With the sound of gay laughter three silkwomen fluttered in, carrying large cases in each hand. They were Florence’s finest seamstresses, and I recognized that two of them had been called to work on Lucrezia’s gown.
Silenced by my misery, I stood back as Mama took charge. Opening their bags, the women laid out amid the choicest silks their buttons, ribbons, frills, and lace. One opened a wooden box filled with thousands of tiny seed pearls, another with sparkling gems of every color, made of paste.
“I like the pearls,” Mama told them. “But we will provide our own jewels. Real ones. Come to the house when we are finished here and you can take them.”
A stout older silkwoman looked around. “Where is our bride?” She found me hanging back and fixed me in her sight, appraising me closely. “She is quite tall and slender,” she said, “but has a nice flare at the hips and a pretty bosom.”
Mama smiled proudly.
The woman took my hands and drew me to her. “Come here. Let me measure you.” As she wound the tape around my waist, she gazed deep into my eyes for an overlong moment. “What is this?” she said suspiciously.
“What do you mean?” I whispered.
She looked at Mama. “This girl is unhappy,” the silkwoman fearlessly announced. And then to me, “You don’t want to get married, do you?”
I thought I would die on the spot.
“Nonsense!” my mother cried. “She is the luckiest girl in the world. Imagine the honor. Sharing her wedding day with the Medici.”

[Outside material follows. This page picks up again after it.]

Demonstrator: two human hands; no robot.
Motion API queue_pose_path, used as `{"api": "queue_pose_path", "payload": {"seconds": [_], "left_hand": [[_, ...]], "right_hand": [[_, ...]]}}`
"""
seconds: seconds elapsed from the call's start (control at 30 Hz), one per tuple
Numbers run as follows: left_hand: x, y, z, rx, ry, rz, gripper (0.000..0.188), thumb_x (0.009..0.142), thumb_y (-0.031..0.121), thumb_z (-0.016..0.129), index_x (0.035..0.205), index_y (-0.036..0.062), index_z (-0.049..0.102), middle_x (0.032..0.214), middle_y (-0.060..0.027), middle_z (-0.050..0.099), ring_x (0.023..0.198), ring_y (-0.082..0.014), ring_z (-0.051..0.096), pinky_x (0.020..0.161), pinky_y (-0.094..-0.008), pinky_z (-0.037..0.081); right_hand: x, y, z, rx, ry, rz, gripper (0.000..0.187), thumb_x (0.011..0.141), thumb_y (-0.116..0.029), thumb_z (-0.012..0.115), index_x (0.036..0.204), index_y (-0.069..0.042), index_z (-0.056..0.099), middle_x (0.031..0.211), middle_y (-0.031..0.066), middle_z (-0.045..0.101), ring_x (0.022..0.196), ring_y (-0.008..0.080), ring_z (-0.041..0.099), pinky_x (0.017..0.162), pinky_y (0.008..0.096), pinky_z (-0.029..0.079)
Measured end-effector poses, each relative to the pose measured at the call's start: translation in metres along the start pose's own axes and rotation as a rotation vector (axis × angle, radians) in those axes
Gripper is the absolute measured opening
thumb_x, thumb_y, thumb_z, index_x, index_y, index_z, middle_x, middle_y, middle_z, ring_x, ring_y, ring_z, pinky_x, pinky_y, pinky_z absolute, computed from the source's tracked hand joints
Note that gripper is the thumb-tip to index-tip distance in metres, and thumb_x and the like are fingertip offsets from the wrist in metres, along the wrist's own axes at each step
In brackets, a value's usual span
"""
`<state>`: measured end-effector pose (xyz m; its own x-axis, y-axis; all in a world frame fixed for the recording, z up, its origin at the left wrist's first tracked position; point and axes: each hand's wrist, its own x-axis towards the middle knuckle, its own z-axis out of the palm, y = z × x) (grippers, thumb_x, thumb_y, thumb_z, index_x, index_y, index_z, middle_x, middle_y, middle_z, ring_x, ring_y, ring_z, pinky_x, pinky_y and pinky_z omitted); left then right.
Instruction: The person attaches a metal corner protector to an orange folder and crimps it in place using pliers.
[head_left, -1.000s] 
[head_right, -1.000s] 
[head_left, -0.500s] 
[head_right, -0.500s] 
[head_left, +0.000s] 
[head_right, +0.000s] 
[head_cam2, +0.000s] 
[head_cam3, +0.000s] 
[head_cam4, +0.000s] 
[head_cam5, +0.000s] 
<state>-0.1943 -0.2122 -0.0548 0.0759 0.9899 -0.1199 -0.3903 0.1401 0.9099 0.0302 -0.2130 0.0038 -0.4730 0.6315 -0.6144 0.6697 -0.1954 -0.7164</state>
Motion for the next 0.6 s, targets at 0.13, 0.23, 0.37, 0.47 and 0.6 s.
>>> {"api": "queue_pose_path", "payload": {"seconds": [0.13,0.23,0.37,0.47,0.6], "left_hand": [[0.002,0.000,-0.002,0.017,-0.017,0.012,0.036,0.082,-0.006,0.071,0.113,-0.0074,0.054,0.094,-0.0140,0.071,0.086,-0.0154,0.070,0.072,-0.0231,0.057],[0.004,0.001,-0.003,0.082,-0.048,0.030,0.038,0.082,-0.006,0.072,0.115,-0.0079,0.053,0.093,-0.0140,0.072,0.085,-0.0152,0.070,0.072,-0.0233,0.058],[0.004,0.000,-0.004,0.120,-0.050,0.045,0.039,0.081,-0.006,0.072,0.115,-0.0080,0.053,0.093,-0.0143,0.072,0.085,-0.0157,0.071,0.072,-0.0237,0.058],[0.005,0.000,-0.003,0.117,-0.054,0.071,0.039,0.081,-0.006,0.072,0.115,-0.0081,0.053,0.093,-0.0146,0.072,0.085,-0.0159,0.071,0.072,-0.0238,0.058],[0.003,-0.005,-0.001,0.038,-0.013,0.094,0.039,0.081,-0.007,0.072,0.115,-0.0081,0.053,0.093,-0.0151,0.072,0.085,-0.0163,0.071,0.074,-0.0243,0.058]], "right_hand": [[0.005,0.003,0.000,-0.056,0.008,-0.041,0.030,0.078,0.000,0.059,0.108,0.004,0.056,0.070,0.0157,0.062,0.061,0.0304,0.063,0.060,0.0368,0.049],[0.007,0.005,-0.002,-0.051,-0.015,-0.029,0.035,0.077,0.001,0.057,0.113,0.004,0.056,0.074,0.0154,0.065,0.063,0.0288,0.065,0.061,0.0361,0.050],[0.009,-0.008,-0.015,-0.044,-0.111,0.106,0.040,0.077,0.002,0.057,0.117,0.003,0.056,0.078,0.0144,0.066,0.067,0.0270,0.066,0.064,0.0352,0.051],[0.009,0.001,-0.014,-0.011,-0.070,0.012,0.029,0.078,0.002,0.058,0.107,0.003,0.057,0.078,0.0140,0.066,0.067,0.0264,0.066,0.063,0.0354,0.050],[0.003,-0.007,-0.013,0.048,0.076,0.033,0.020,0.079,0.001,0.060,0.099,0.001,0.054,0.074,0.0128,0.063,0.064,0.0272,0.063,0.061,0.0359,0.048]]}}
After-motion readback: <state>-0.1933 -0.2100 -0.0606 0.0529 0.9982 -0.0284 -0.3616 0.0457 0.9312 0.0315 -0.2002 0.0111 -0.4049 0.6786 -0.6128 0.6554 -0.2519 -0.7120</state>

I was caught in the woman’s honest stare as Mama blathered on about my marriage into the Strozzi clan, and the joy it would bring our family in a time of sorrow.

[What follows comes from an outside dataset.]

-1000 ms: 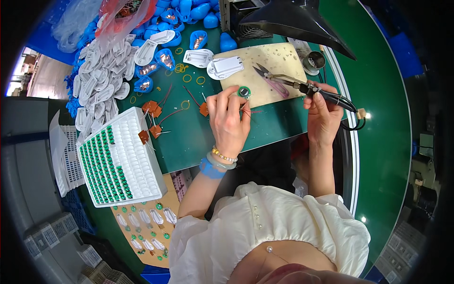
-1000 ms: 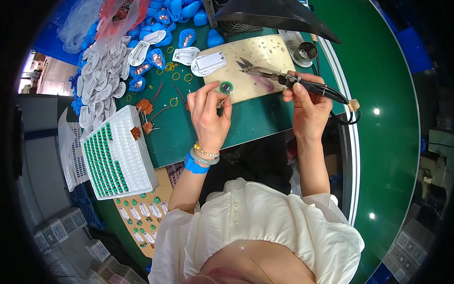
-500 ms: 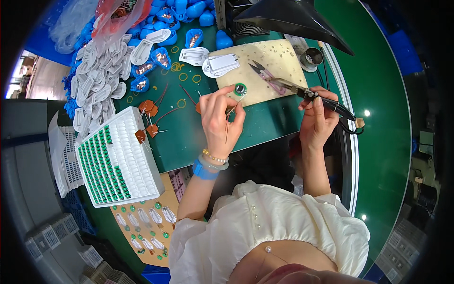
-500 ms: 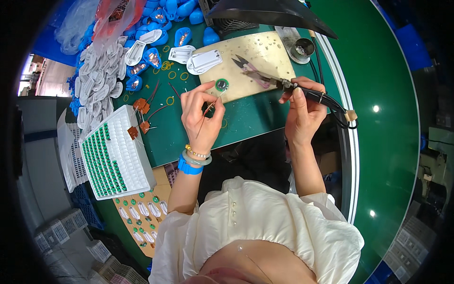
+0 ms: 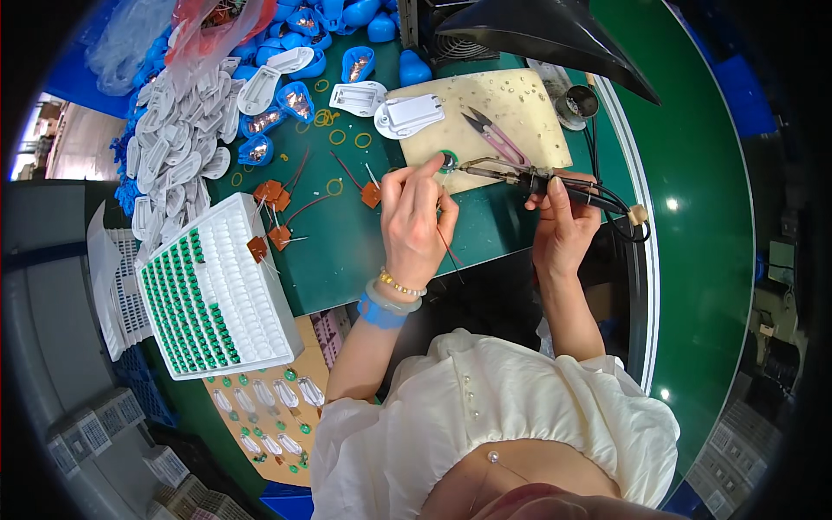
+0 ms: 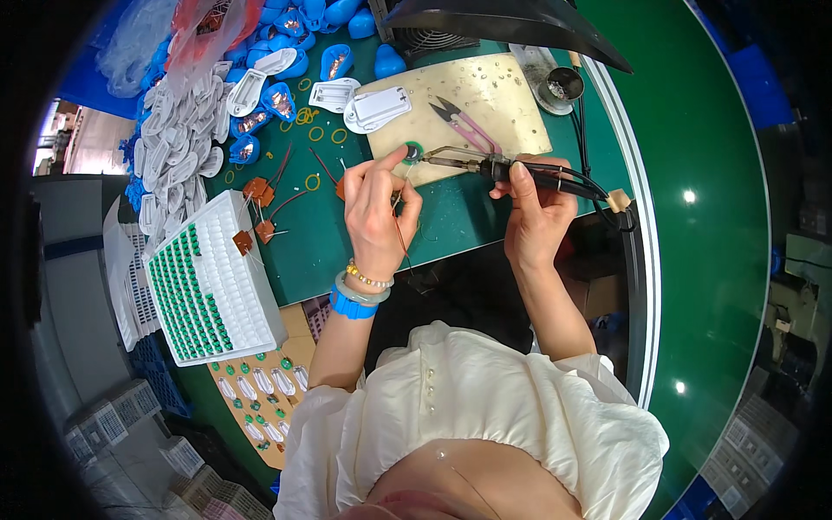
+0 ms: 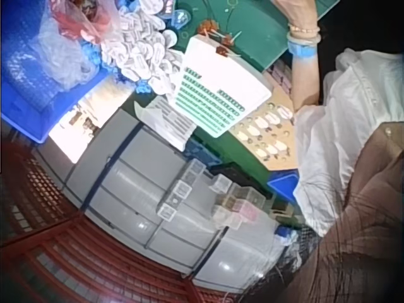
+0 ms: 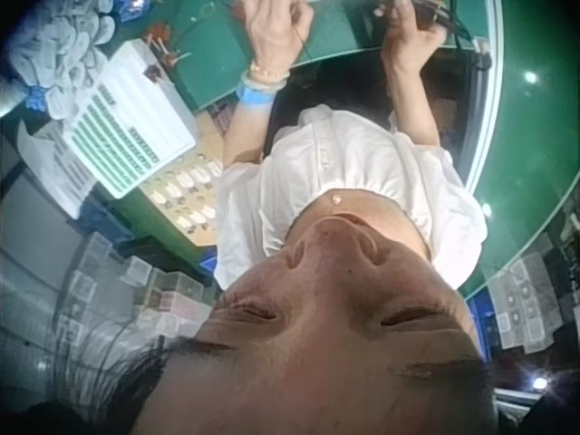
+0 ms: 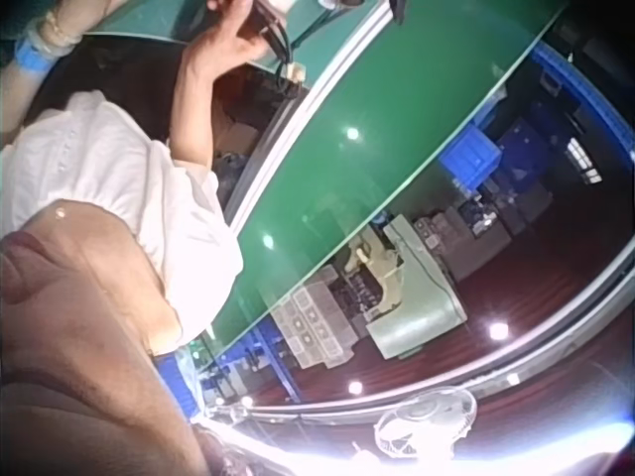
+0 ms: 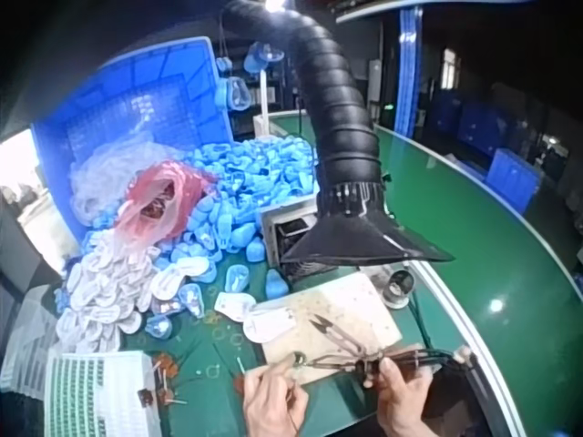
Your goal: The person assembles small electronic devices by stripping and positioning wires, soldering components and batteries using a soldering iron, and fitting the assembled parts into plastic casings.
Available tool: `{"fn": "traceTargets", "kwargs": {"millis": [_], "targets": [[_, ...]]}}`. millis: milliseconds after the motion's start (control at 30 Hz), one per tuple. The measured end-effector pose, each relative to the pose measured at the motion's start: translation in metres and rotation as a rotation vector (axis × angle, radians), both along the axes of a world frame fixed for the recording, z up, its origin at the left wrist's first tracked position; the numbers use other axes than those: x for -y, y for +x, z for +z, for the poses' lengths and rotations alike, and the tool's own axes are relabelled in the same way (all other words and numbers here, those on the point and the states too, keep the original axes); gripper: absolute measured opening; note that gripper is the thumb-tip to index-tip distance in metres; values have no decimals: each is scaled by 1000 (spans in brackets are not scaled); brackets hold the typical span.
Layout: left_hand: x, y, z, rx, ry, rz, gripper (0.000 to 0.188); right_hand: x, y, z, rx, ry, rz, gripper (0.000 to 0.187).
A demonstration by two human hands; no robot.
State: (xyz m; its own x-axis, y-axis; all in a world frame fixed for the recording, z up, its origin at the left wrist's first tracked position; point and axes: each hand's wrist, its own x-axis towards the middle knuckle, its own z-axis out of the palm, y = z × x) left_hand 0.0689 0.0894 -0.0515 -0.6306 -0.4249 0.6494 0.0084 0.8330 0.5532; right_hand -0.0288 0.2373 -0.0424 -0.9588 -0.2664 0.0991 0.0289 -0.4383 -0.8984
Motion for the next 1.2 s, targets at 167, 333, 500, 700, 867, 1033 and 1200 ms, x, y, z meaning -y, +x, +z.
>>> {"fn": "traceTargets", "kwargs": {"millis": [167, 333, 500, 700, 867, 1033, 1200], "targets": [[0, 0, -2, -8, -21, 10, 22, 3, 1, -3, 14, 31, 10, 16], [0, -1, -1, -10, -31, 11, 23, 4, 0, -2, 12, 21, 22, 16], [-1, -1, -2, -2, -22, 13, 23, 5, 0, -3, 21, 32, 21, 16], [-1, -1, 0, 4, -27, 14, 24, 6, -1, -6, 8, 43, 24, 15], [-2, -1, -1, 6, -28, 18, 24, 5, -2, -6, 6, 34, 39, 15], [-2, -1, -1, 16, -19, 26, 24, 0, -4, -4, 17, -69, 31, 16], [-3, -2, -1, 16, -34, 33, 24, -2, -9, -5, 37, -79, 18, 15]]}}
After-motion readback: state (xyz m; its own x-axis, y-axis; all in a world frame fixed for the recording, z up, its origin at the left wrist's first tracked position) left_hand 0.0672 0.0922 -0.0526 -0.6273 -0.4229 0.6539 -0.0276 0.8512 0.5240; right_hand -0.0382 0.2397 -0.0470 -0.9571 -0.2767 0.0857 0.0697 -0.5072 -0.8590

I wondered if my pain was so clear on my face, or if Mama was so terribly blind. But thankfully the silkwoman, who must have known my plight was irrevocable, took pity on me and plastered on a broad grin.
“You’re right, Signora Capelletti. I think your daughter’s only problem is a touch of gas.”
Everyone laughed at that, and I forced myself to smile. I had never felt so helpless, so muddled.
“I’m going to see Lucrezia,” I blurted suddenly.
“But we haven’t chosen the silk for your—”
“You choose, Mama. You have a better eye for it than me. And I like the pearls, too. Lots of them.”
Meeting no one’s eye, I fled the warehouse. The litter bearers silently obeyed my orders to take me to Lucrezia’s house and leave me there, returning to the factory to carry Mama home.
I found Lucrezia, who sat with her overblown mother and little Contessina de’ Medici at the table, poring over plans for the wedding. I think I surprised Lucrezia as much with my unannounced visit as with the desperate look in my eye.
She said to me in a voice of soothing calm, “Come, sit down with us, Juliet. There is still so much to decide.”
Elena Tornabuoni gave me a wary look. She liked me, but her daughter’s day in the sun would now be partially eclipsed by a second bride. There was nothing to be done about it. Whatever ire might have been provoked, it was well hidden by efficiency and a veneer of good nature.